Often well-meaning people offer these comments because they care about you and perhaps haven’t experienced this type of loss directly; do not understand loss and grieving; are uncomfortable with emotional processing; or they believe these myths. Don’t react, instead to educate yourself about the grief process and do not plug into the myths that can add to your pain, keep you feeling stuck, isolated and trapped in shame.

3. Feel Your Emotions Fully
#presencetowhatis #awakenyourinnershaman

Another culture myth is that feeling painful emotions is a weakness. #Bullshit Allow your feelings to rise up without judgment or needing to figure them out. Become a compassionate witness and steward to your emotions. Don’t distract, deny, minimize or stuff your feelings. Don’t buy into your negative self-talk either. Welcome whatever arises, with full attentiveness and compassionate presence to the immutable truth of your self-worth and capacity to heal. Grief that isn’t processed fully will remain in the body as trapped energy. As you practice being with your emotions and allowing them to move through you, you become the gentle and wise shaman to yourself.
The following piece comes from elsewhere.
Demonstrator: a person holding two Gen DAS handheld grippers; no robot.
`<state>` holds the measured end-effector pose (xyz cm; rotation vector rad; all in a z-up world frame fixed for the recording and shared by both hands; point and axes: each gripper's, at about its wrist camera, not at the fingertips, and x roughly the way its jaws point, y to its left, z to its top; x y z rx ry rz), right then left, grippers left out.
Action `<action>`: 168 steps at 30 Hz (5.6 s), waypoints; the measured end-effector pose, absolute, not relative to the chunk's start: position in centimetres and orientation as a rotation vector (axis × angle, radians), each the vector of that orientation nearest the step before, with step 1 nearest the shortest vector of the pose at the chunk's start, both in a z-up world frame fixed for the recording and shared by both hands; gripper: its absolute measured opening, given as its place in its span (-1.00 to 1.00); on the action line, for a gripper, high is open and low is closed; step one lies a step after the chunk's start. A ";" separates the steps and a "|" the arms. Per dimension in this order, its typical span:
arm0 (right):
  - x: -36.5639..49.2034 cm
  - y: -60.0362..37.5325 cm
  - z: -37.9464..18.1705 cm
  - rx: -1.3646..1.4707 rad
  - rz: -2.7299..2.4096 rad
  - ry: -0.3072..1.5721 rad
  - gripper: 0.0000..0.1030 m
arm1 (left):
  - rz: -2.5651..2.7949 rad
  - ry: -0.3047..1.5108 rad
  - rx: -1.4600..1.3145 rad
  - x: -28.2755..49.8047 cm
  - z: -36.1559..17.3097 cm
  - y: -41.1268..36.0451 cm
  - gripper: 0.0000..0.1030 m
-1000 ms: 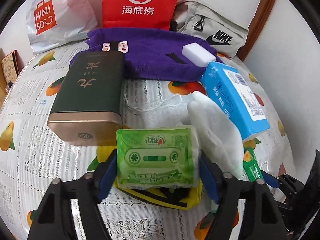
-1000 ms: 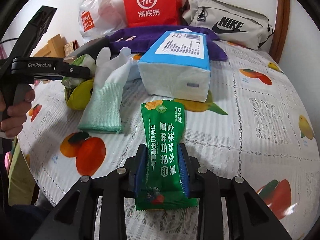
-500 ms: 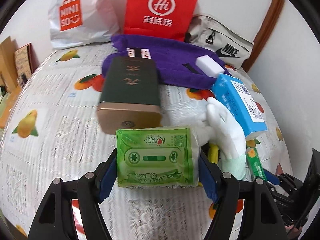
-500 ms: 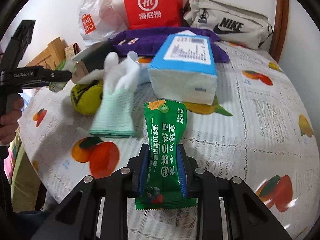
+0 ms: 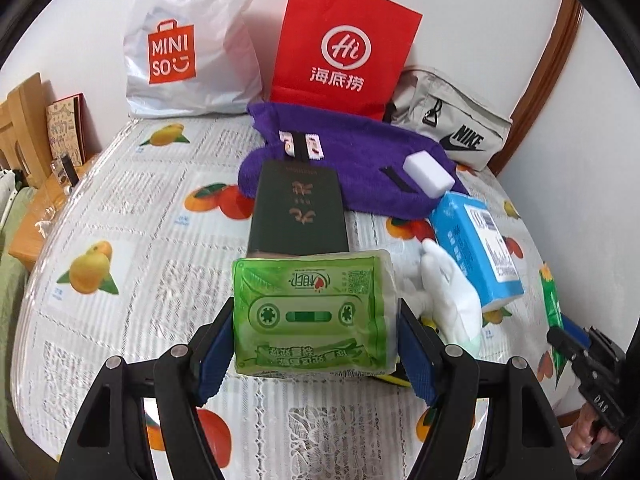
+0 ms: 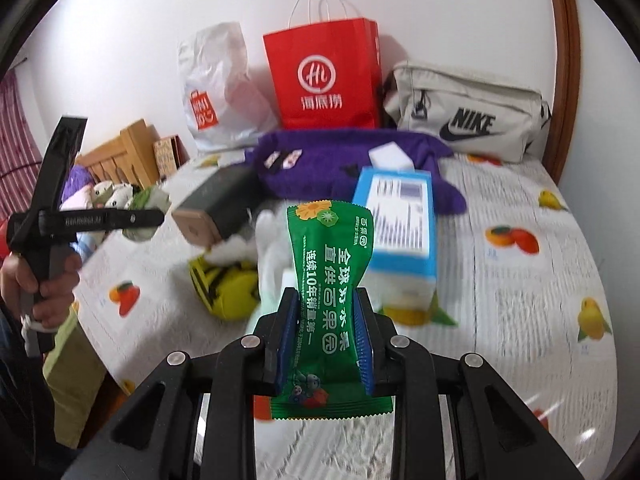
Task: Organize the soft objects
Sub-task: 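Carry the snack packet and tissue pack in both tools over the purple towel, then lower the packet and tissue pack onto the purple towel and open both tools, then grasp the white glove by its green cuff with the right tool, then grasp the white cloth with the left tool while the right tool holds the glove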
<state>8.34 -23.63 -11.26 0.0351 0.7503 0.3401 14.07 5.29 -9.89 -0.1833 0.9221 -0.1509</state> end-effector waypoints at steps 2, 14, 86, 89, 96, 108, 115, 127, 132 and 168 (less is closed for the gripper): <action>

4. Give Yourself Healthy Support

You do not have to navigate significant loss alone. Give yourself what you truly need as you process through the myriad feelings and experiences of change. Seek out a quality professional, spiritual adviser or someone you trust fully, who knows how to listen with full wholehearted presence and who will not attempt to fix you in any way. Give yourself sacred space to express your thoughts, feelings and concerns openly and without judgment. You are worthy of the support you need.

When you are going through a significant break up, divorce or coping with the loss of a loved one, you will need extra support, compassion and loving attentiveness from family, friends and yourself. Understand that grief is painful, it moves through stages in a non-linear manner and above all, it is natural. Ask your angels to lean in now as you breathe and consciously heal. Above all, be gentle with yourself.